• _Supplied material_:
*** Begin section ***

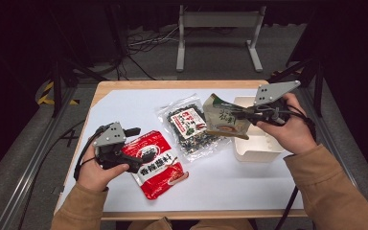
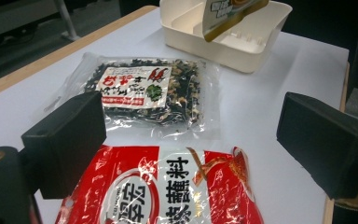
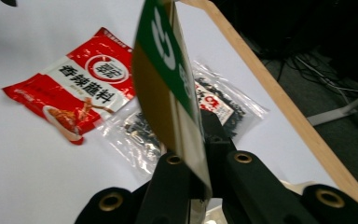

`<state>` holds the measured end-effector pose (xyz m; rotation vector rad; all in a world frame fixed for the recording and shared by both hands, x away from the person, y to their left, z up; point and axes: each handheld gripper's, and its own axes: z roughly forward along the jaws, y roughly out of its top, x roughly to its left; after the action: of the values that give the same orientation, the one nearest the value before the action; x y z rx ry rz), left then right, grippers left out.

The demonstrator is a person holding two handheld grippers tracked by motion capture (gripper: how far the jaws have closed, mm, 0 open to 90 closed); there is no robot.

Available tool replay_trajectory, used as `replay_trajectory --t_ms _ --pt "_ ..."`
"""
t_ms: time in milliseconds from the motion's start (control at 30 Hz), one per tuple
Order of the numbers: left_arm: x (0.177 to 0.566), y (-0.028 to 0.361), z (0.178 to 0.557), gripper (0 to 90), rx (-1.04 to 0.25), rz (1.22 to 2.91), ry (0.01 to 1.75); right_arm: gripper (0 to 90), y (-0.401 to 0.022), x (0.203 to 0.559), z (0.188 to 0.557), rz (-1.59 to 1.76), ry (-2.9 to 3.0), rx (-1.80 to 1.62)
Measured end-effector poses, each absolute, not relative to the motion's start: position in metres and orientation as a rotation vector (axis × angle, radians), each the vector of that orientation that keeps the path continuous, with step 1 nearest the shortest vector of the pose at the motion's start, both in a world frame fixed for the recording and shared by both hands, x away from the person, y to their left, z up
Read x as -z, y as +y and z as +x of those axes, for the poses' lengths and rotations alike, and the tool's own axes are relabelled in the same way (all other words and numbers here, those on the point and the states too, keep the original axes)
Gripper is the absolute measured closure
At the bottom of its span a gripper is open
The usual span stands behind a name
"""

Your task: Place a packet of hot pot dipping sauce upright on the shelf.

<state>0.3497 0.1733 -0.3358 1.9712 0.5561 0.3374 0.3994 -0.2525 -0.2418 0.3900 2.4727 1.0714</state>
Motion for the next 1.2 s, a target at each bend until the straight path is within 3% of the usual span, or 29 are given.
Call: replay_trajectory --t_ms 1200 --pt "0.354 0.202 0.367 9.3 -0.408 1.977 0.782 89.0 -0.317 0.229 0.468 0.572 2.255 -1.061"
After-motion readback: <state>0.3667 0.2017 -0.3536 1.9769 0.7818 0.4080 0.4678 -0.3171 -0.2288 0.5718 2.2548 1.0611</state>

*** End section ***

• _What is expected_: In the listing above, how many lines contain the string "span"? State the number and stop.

• _Your solution_: 3